Rapper Kanye West sat down with ABC’s Jimmy Kimmel on his late night show Thursday night to talk about a his career, family life and his support for President Trump. After famously meeting with President at Trump Tower last year, he has been ostracized by the media for his continued and unlikely support for Trump. West addressed the backlash he’s faced for his decision, blasting the left and the media for trying to “bully” him into liking their preferred candidate.
Kimmel didn’t waste any time getting to the topic of Trump, after briefly asking West about his fashion line. Saying he was probably “proud” of his wife Kim Kardashian for taking inmate Alice Johnson’s case to the White House recently, convincing Trump to grant her clemency, Kimmel snarked, “Were you ever concerned about her being alone in the Oval Office with President Trump?”
West joked back, “Well, he is a player.” Kimmel then got more serious, addressing the response the rapper got for coming out saying that he liked the President:
“People got really mad when you were--Some people were very happy when you said that you liked President Trump. Do you like---do you think he is a good president?” he asked. West responded by first saying that there are only two responses in this world to situations, and that is to love or fear and that he wasn’t afraid of how “liberals” the “news” or Hollywood would react to his support of Trump:
Just as a musician, African-American, guy out in Hollywood, all these different things, you know, everyone around me tried to pick my candidate for me. And then told me every time I said I liked Trump that I couldn’t say it out loud or my career would be over. I’d get kicked out of the black community because blacks- we’re supposed to have a monolithic thought, we can only like, we can only be Democrats and all.
So, even when I said it right before I went to the hospital and I expressed myself, and when I came out I had lost my confidence. So I didn’t have the confidence to take on the world and the possible backlash and it took me a year and a half have the confidence to stand up and put on the [MAGA] hat no matter what the consequences were.

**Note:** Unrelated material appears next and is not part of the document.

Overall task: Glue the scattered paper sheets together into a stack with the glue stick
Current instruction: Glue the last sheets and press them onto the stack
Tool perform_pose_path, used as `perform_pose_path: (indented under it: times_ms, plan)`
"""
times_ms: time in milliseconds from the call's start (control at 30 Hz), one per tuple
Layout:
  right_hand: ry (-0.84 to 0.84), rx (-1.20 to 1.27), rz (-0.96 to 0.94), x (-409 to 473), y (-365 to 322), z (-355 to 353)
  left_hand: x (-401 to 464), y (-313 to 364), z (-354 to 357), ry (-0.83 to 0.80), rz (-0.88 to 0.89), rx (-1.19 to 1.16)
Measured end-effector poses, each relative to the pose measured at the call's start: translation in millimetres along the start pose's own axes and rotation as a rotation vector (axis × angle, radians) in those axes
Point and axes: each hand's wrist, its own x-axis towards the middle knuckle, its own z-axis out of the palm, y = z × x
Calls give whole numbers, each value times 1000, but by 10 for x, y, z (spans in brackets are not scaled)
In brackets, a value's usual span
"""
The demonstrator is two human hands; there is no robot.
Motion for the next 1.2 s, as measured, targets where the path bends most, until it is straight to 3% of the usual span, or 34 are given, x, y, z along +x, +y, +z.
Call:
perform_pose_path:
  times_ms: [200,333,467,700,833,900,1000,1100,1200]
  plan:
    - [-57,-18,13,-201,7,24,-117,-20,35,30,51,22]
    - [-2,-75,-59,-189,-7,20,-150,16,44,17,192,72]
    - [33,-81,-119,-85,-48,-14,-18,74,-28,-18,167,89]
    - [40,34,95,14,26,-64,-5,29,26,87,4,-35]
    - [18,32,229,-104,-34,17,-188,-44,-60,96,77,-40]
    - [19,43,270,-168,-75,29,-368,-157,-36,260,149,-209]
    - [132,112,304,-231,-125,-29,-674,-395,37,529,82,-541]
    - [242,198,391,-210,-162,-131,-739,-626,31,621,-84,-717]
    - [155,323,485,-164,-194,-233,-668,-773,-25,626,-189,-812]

And what it represented to me is not about policies because I’m not a politician like that, but it represented overcoming fear and doing what you felt, no matter what anyone said, in saying, you can’t bully me. Liberals can’t bully me, news can’t bully me, the hip-hop community, they can’t bully me. Because at that point, if I’m afraid to be me, I’m no longer Ye. That’s what makes Ye. And I actually quite enjoy when people are mad at me for certain things.
West went on to ramble, making strange analogies in an effort to express his viewpoint about individuality. Kimmel surprisingly did not mock him as he does with many of his guests, but tried to call out the musician at the end of his explanation, by pointing out he had come out against George W. Bush when he was in office.
“I mean, you so famously and so powerfully said, ‘George Bush doesn’t care about black people.’ It makes me wonder, what makes you think that Donald Trump does or any people at all?” Kimmel confronted his guest.
A stunned Kanye was speechless for a few seconds before Kimmel cut to commercial. After the break, Kimmel shifted from politics to talk about other subjects.
This interview comes on the heels of Kimmel grilling West’s wife, Kim Kardashian, on her willingness to go to the White House on Alice Johnson's behalf. In that interview, Kimmel desperately tried to get West to bash President Trump but she refused.